AIM OF THE EXERCISE>
Which lines of the entries hold the string "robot"? Copy each one.

DATA RECORDS>
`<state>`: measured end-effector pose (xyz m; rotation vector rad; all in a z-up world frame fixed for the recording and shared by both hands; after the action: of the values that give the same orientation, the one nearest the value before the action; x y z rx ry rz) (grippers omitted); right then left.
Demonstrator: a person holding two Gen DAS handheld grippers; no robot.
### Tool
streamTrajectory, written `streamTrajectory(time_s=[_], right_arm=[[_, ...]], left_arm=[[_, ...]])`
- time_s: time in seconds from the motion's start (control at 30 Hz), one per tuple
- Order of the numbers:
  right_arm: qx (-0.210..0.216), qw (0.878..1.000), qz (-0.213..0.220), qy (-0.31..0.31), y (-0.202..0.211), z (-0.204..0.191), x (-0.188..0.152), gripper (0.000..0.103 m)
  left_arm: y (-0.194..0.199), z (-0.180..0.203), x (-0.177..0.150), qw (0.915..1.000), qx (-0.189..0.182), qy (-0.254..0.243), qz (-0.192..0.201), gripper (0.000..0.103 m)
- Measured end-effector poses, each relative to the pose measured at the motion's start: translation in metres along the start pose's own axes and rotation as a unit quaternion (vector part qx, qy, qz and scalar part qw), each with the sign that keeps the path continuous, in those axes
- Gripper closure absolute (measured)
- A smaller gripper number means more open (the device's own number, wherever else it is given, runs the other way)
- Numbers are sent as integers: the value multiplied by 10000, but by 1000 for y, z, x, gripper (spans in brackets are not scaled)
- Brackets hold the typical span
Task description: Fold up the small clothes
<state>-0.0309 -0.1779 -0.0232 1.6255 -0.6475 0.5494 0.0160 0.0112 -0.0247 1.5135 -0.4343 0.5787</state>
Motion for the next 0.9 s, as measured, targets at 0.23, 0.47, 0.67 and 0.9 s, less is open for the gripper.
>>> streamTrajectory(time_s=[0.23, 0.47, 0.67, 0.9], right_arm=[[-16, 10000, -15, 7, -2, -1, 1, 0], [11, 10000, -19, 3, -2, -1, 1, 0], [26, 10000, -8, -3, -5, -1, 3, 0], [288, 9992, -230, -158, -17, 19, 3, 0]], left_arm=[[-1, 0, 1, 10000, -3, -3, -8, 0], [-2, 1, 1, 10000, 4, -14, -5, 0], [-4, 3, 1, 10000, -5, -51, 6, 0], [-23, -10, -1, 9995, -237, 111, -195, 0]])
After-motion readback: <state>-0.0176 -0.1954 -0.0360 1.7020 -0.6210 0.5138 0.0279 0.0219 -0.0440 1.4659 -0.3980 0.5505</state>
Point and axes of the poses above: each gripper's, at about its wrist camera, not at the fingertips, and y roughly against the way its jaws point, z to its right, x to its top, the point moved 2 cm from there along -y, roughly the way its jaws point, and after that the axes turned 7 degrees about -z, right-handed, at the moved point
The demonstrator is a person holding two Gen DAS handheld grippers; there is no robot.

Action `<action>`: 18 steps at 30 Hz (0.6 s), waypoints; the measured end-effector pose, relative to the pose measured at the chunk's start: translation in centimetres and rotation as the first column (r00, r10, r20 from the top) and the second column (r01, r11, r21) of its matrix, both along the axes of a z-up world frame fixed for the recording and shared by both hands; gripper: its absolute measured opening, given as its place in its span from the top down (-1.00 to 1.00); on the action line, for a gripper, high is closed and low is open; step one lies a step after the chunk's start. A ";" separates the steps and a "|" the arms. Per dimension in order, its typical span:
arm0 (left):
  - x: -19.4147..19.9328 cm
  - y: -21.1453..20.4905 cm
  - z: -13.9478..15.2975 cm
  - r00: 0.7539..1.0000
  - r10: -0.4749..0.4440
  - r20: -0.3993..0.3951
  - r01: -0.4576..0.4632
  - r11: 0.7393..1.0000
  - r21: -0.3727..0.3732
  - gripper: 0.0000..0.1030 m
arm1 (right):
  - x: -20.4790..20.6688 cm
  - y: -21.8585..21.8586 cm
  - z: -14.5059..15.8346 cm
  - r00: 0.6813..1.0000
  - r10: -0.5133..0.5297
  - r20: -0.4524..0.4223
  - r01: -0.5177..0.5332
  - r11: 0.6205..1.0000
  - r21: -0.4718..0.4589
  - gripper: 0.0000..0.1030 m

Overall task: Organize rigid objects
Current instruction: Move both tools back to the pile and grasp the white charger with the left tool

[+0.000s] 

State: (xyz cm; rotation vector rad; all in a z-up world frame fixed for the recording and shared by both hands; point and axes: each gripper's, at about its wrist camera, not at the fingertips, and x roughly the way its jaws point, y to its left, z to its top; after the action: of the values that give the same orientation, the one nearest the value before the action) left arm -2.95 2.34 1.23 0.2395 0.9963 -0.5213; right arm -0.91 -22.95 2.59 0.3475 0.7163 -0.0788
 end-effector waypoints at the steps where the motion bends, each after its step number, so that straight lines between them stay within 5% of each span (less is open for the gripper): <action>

SOLUTION FOR THIS TASK>
Demonstrator: a person holding two Gen DAS handheld grippers; no robot.
The demonstrator is a person holding two Gen DAS handheld grippers; there is no robot.

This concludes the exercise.